Task item: Give again, word for word, every line below from the one that has "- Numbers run" through the one that has "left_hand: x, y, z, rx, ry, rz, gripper", both included, and no others.

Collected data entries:

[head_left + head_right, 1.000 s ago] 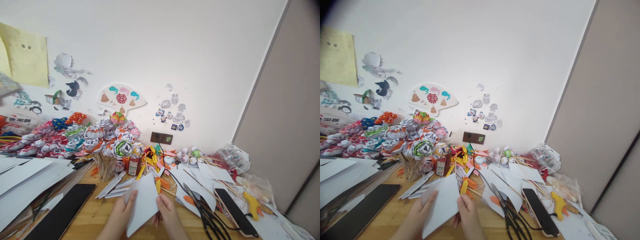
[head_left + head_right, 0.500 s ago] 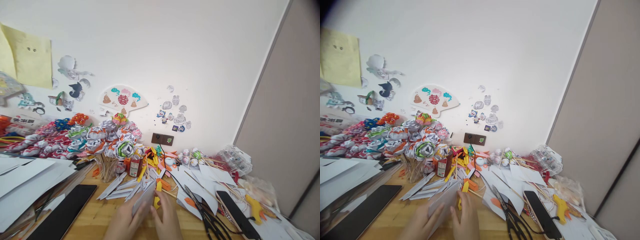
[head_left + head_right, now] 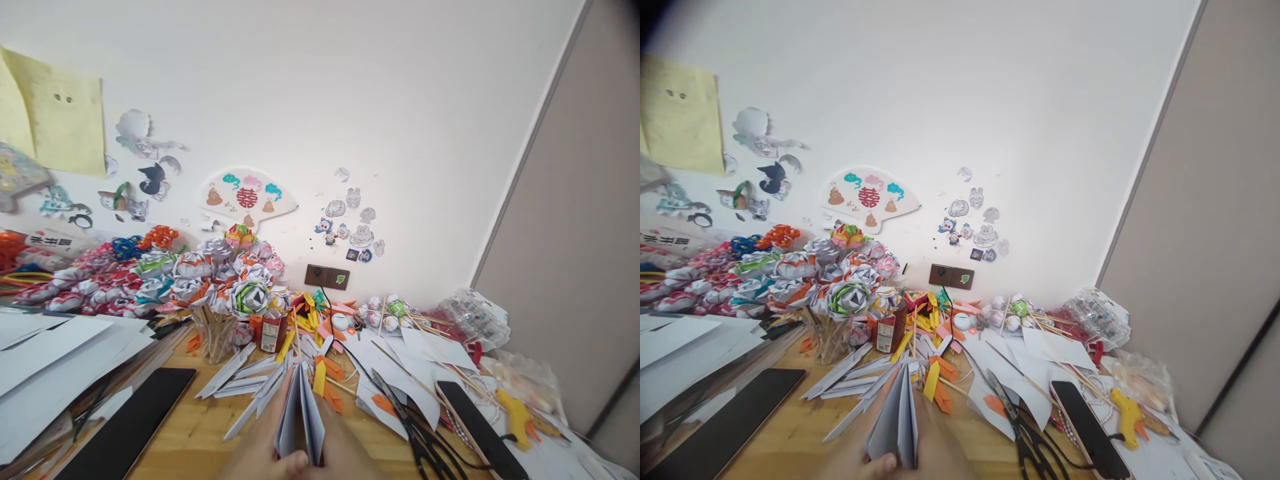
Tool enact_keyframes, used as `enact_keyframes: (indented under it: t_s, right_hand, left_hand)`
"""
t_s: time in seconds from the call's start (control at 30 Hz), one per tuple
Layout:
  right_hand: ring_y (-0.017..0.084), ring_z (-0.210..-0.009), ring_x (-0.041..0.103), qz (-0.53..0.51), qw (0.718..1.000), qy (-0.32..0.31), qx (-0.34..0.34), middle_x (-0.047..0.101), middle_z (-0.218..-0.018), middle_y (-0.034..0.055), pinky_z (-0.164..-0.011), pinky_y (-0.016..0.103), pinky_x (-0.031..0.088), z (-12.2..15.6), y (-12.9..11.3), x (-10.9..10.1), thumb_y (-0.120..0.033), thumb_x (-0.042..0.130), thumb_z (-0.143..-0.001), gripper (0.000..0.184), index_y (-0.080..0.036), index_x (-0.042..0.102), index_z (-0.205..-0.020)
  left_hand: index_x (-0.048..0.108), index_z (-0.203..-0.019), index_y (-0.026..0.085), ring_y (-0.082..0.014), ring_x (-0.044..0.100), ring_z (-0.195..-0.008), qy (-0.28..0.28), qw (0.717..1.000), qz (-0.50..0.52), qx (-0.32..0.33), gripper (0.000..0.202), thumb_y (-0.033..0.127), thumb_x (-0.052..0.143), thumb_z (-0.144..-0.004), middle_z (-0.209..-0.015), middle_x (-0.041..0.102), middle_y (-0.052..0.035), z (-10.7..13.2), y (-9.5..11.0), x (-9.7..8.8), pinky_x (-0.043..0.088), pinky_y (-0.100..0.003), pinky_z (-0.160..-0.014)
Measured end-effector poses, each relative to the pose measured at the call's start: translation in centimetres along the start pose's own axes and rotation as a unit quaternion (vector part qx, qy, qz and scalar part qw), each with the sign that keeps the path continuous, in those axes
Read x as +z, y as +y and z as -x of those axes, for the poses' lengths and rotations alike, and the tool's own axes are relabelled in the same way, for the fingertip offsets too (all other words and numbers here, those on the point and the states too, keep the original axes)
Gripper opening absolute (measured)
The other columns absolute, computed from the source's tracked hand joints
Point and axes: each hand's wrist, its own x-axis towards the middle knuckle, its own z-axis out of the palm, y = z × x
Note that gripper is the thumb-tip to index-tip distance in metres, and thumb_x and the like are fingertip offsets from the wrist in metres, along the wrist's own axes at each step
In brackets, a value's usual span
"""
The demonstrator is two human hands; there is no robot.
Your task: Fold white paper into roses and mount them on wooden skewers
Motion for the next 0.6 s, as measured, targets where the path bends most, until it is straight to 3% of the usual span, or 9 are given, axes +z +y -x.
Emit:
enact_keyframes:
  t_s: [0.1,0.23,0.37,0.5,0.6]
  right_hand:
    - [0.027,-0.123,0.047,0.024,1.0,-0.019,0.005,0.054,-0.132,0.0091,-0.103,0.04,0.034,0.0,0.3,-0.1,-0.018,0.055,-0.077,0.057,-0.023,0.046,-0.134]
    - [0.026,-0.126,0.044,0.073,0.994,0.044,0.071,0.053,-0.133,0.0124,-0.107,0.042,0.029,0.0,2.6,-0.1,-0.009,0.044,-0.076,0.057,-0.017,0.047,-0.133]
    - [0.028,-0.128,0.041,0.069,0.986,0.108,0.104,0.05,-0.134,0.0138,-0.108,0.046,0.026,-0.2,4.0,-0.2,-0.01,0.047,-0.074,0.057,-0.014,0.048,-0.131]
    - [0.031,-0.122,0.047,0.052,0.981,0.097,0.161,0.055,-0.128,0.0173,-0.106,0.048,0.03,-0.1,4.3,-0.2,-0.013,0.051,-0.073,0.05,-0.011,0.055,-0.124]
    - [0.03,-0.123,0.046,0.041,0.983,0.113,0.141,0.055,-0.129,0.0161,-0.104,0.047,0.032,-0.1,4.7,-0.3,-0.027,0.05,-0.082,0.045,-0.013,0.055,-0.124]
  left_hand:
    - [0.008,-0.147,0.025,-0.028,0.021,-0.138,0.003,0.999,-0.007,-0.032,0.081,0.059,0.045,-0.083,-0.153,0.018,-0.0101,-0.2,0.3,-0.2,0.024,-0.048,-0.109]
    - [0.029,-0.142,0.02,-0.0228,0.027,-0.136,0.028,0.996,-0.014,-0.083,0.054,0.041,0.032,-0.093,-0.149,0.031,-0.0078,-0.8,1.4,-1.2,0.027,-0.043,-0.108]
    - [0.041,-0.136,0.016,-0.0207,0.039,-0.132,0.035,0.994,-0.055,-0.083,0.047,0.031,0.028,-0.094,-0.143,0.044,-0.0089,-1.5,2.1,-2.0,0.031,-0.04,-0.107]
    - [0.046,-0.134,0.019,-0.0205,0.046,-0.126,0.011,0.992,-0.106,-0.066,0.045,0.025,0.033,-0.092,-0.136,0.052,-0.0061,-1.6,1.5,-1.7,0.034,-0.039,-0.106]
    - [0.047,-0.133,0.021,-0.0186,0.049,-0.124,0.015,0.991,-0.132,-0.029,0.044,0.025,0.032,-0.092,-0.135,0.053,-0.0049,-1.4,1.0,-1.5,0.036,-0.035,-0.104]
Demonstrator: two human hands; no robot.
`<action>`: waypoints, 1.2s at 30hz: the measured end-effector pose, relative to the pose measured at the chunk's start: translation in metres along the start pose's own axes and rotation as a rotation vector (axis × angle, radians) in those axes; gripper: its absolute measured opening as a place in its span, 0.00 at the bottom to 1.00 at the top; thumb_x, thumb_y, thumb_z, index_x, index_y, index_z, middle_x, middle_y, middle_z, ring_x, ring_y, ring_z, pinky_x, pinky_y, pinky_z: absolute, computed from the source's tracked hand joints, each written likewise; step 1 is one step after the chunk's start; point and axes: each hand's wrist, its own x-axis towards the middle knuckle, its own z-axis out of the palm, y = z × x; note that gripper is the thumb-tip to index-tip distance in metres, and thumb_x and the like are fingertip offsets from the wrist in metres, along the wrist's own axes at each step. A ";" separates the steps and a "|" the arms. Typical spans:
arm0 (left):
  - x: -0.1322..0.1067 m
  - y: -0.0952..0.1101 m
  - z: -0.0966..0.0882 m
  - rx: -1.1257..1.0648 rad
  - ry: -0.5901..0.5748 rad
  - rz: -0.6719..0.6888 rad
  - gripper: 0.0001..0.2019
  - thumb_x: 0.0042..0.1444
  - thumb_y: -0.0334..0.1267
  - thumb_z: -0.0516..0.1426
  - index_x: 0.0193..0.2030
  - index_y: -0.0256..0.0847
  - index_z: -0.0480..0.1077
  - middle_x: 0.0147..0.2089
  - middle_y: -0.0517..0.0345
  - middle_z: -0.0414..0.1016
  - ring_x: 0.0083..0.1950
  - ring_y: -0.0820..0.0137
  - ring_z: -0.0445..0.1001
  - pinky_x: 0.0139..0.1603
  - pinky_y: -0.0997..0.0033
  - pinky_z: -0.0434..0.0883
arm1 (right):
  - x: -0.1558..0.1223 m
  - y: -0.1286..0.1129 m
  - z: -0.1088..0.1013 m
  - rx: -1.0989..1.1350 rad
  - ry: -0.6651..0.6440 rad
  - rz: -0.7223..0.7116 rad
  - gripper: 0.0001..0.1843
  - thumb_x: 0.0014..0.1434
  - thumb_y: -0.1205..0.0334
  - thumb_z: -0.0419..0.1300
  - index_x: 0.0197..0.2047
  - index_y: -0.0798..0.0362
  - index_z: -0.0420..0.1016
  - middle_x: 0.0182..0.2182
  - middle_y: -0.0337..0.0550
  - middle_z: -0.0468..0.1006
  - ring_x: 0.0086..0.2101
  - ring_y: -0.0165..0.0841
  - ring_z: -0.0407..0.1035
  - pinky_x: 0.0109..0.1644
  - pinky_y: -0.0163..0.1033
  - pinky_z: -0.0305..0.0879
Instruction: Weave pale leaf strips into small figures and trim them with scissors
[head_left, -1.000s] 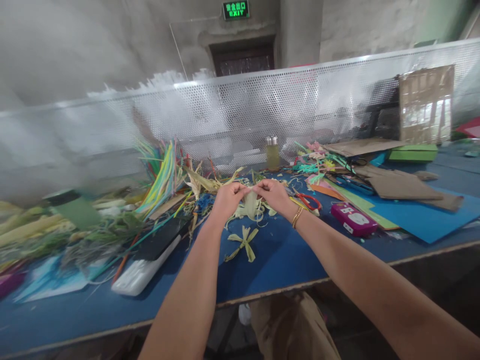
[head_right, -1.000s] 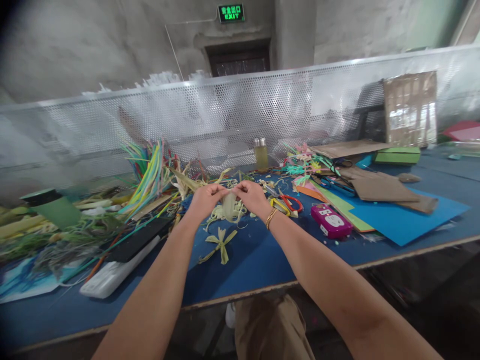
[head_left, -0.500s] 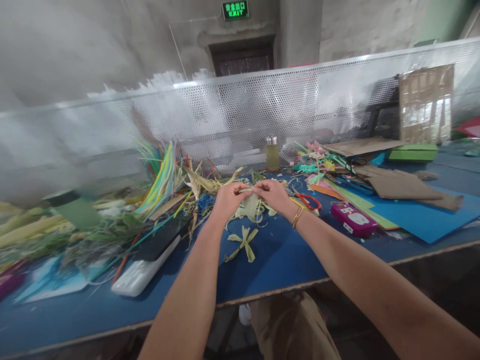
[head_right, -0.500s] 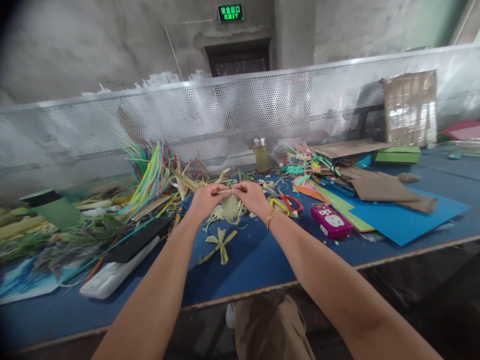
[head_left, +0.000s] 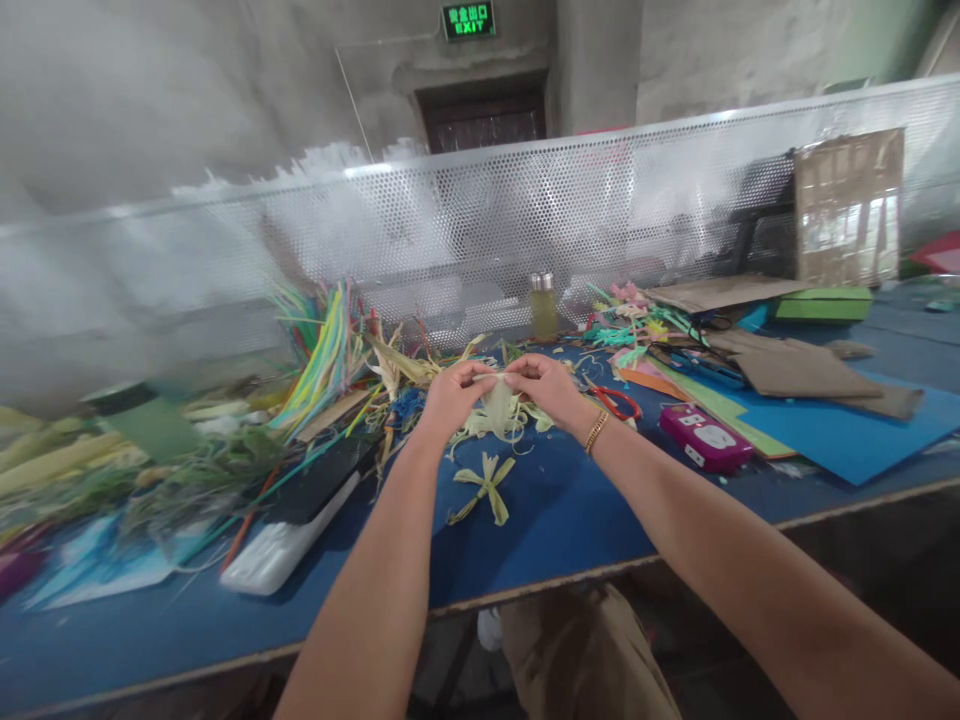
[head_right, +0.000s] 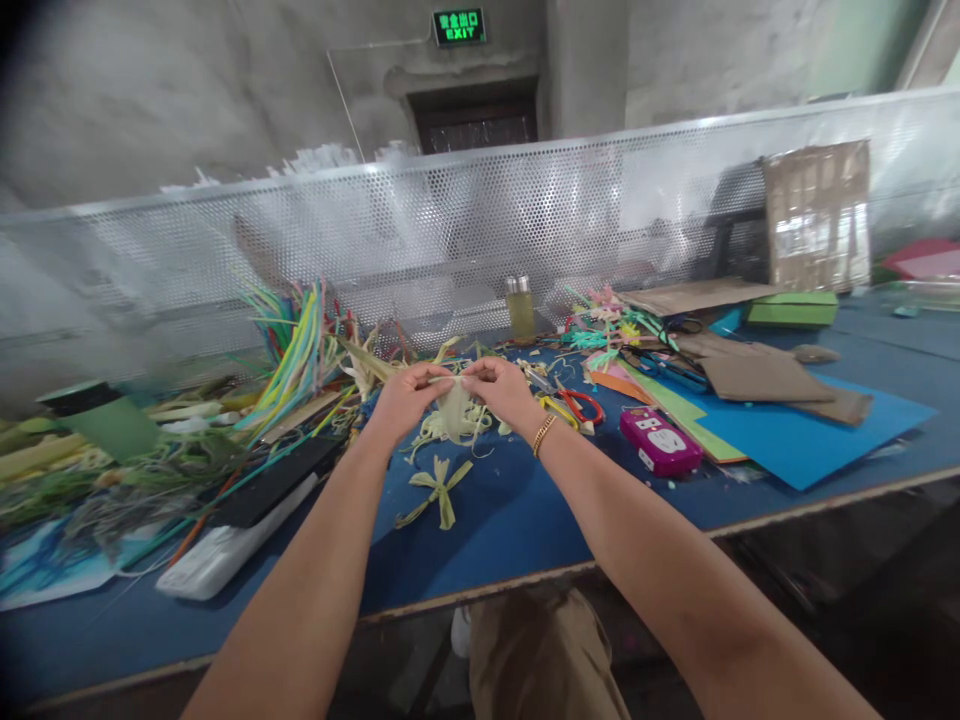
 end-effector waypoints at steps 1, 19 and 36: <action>0.000 -0.001 -0.001 -0.028 -0.001 -0.012 0.10 0.48 0.40 0.63 0.36 0.39 0.76 0.24 0.62 0.71 0.23 0.75 0.64 0.26 0.74 0.62 | 0.000 0.000 0.000 0.024 -0.001 0.011 0.10 0.47 0.59 0.66 0.33 0.53 0.73 0.25 0.37 0.74 0.25 0.27 0.67 0.28 0.33 0.65; -0.001 0.000 -0.002 -0.576 -0.004 -0.288 0.11 0.40 0.34 0.65 0.34 0.38 0.78 0.27 0.59 0.75 0.27 0.73 0.70 0.29 0.72 0.66 | 0.001 -0.002 -0.001 0.165 -0.045 -0.051 0.08 0.46 0.62 0.66 0.32 0.53 0.77 0.24 0.36 0.74 0.26 0.26 0.67 0.32 0.34 0.64; 0.001 -0.006 0.003 0.030 0.073 -0.035 0.08 0.44 0.38 0.64 0.33 0.39 0.77 0.30 0.56 0.78 0.32 0.68 0.74 0.36 0.69 0.69 | 0.006 0.010 -0.005 -0.225 0.017 -0.126 0.09 0.50 0.60 0.63 0.36 0.55 0.76 0.30 0.41 0.77 0.30 0.29 0.69 0.37 0.37 0.67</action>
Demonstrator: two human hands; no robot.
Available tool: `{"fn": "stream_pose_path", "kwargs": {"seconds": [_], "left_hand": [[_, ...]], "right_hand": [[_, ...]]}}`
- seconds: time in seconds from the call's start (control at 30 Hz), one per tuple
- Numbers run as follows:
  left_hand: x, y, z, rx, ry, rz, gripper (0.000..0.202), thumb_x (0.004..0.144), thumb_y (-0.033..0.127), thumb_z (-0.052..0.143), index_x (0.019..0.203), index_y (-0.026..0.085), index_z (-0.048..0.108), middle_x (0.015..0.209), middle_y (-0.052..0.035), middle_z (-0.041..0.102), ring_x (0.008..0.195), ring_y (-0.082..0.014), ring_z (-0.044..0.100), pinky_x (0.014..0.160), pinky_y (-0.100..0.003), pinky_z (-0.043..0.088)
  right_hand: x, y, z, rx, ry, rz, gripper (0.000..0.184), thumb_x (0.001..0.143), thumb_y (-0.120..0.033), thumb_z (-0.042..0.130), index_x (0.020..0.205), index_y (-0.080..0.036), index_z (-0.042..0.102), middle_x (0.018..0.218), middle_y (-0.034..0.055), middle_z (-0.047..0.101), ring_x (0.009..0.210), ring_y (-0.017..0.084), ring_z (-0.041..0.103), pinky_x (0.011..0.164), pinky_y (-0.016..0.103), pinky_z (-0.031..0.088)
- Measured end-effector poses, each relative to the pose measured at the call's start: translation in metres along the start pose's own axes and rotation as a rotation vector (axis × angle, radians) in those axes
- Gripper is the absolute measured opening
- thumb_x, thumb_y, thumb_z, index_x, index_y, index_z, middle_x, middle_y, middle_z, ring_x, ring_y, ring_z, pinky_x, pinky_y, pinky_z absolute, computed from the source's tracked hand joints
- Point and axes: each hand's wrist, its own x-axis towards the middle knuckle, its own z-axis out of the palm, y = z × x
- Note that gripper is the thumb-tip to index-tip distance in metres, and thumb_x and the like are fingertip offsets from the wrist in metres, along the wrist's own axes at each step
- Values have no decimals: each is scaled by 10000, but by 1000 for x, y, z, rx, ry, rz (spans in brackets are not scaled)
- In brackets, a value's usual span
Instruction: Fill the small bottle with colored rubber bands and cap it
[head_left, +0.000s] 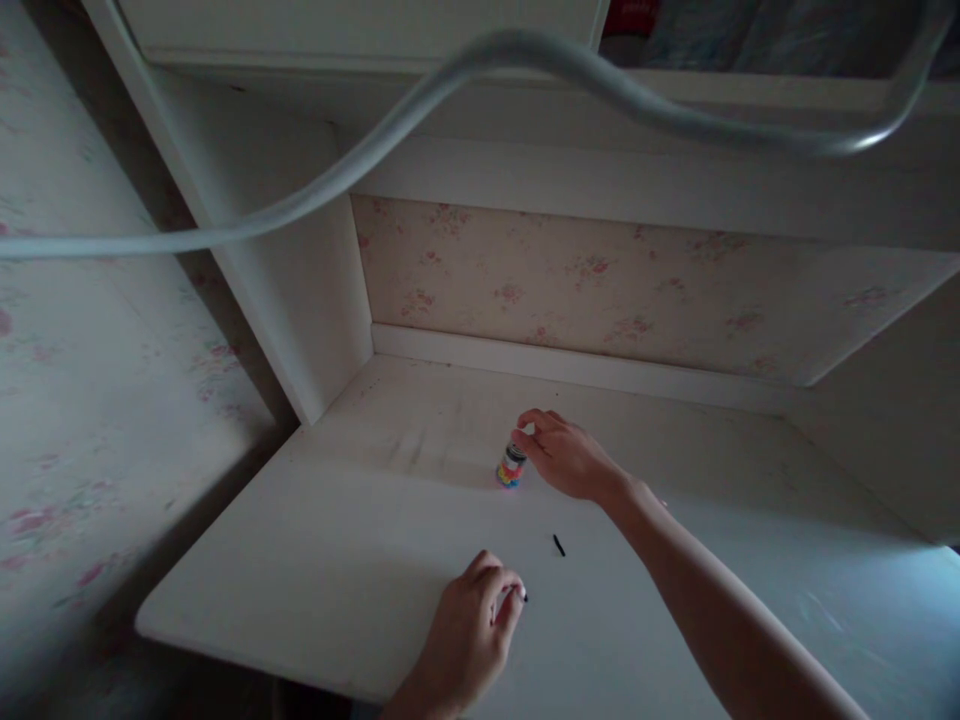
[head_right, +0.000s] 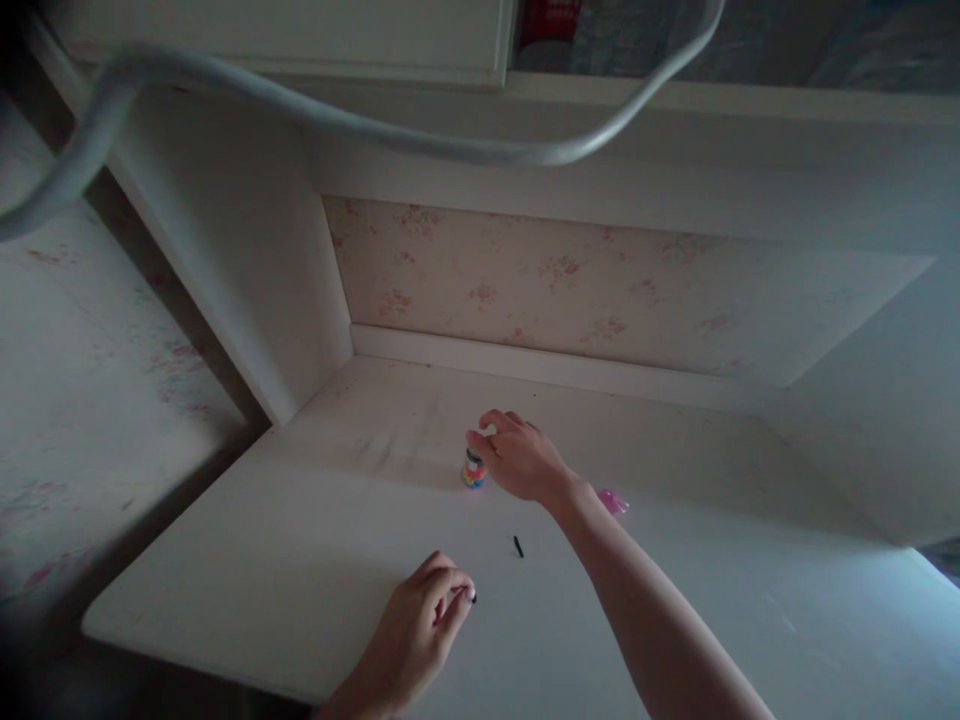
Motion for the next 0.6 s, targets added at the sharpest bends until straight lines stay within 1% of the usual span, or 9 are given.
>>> {"fn": "stream_pose_path", "kwargs": {"seconds": [0.1,0.2,0.37,0.5,0.6], "left_hand": [[-1,0,1,7,4,6,168,926,236,447,900,214,612,883,-8,596,617,-95,519,622,-212,407],[-1,0,1,15,8,12,168,926,240,448,901,215,612,873,-7,591,611,-94,518,629,-211,411],[-1,-2,2,24,3,19,173,931,245,441,899,215,608,865,-8,581,605,-95,510,626,-213,410],[0,-3,3,8,5,8,179,933,259,445,886,212,611,863,-10,581,607,-94,509,628,-209,414],[0,-3,3,-12,6,-2,185,935,273,449,887,211,617,861,-12,577,617,-95,512,637,-208,418]], "right_hand": [[-2,-4,-5,-14,-17,23,477,982,-462,281,926,-231,694,1157,44,608,1003,177,550,885,306,388],[-1,-2,-7,19,-3,45,513,982,-485,261,907,-232,700,1162,45,604,993,179,558,873,306,393],[-2,6,-6,162,83,88,560,995,-464,224,873,-217,712,1124,54,611,998,159,561,900,281,389],[-7,9,-5,230,180,100,535,991,-464,251,877,-208,706,1074,56,629,971,154,577,865,263,411],[-11,10,-5,285,227,123,514,984,-477,268,900,-208,698,1059,49,635,958,153,593,835,255,429]]}}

Task response:
- Numbers run as follows:
  left_hand: x, y, z, rx, ry, rz, gripper (0.000..0.202), thumb_x (0.004..0.144), thumb_y (-0.033..0.127), thumb_z (-0.052..0.143), index_x (0.019..0.203), index_y (-0.026..0.085), index_z (-0.048..0.108), middle_x (0.015..0.209), middle_y (-0.052..0.035), middle_z (-0.041..0.102), ring_x (0.008..0.195), ring_y (-0.082..0.014), ring_z (-0.044..0.100), pinky_x (0.014..0.160), pinky_y (-0.100..0.003), pinky_z (-0.043..0.088)

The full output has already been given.